Problem to solve =
Please work out how many lines in the data below hold the word "camera", and state only the number.

Entries provided =
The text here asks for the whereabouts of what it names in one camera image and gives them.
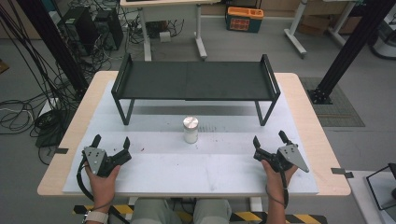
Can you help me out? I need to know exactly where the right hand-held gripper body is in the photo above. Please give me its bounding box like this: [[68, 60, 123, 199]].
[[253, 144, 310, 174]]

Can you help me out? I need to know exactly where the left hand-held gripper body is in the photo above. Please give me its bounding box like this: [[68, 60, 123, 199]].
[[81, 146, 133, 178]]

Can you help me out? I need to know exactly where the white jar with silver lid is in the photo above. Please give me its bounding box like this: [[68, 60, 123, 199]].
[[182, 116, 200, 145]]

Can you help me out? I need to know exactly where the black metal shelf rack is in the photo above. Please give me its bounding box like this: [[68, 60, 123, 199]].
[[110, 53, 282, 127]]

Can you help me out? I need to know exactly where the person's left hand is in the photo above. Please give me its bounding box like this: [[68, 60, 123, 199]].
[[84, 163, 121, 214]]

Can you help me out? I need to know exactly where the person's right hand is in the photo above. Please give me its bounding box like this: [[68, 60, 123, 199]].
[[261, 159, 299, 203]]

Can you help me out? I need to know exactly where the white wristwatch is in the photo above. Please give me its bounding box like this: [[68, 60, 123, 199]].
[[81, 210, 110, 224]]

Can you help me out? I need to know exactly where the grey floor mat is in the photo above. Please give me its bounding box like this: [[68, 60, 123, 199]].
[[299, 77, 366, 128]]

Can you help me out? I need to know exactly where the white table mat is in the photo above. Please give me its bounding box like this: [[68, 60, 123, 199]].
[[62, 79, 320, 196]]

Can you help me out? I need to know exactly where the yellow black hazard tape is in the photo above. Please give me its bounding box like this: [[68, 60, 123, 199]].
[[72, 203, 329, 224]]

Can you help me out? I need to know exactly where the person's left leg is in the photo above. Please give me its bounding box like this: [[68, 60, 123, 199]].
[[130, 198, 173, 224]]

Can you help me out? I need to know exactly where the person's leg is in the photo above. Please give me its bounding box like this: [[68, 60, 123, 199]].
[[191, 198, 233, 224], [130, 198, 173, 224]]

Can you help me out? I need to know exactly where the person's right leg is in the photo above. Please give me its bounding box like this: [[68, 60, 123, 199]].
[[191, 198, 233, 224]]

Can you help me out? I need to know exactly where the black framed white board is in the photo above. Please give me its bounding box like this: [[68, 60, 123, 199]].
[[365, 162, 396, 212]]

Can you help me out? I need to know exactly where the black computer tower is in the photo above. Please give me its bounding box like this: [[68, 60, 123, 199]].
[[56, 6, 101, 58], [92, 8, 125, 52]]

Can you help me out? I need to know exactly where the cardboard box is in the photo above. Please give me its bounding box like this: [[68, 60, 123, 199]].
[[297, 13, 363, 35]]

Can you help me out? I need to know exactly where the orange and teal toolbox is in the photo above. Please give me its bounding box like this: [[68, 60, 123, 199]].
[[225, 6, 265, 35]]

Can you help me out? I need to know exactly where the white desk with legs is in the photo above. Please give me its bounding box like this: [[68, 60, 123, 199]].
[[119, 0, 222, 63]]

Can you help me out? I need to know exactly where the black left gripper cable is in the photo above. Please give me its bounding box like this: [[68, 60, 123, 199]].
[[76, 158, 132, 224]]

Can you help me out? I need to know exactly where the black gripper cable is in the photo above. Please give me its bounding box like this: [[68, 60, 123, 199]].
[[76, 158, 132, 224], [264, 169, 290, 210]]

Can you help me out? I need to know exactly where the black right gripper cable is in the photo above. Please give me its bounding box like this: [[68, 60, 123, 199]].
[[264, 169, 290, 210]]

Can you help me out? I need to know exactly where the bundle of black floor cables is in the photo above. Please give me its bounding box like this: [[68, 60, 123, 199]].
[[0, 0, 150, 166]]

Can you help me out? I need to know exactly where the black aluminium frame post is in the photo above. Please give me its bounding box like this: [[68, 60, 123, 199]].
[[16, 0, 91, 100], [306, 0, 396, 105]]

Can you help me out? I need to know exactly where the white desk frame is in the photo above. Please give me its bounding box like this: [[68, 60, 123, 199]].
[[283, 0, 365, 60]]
---
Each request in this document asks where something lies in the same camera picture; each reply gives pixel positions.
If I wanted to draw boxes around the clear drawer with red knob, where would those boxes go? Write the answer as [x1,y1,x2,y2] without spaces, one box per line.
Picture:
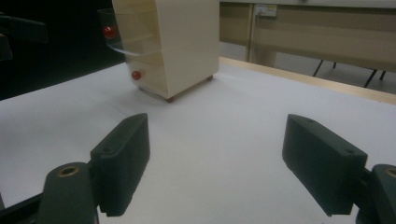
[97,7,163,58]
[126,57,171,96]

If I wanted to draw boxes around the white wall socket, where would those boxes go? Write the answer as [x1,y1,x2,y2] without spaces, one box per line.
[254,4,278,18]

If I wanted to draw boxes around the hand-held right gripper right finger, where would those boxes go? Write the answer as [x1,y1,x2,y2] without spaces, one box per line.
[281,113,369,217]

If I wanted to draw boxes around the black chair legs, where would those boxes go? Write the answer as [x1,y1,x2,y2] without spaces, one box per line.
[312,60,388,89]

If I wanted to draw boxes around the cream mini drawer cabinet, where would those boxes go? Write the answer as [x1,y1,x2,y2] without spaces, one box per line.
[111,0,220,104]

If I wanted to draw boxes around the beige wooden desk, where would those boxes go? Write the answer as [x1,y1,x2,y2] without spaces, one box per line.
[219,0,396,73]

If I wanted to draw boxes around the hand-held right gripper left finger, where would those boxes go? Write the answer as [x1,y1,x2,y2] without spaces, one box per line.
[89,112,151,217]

Solution =
2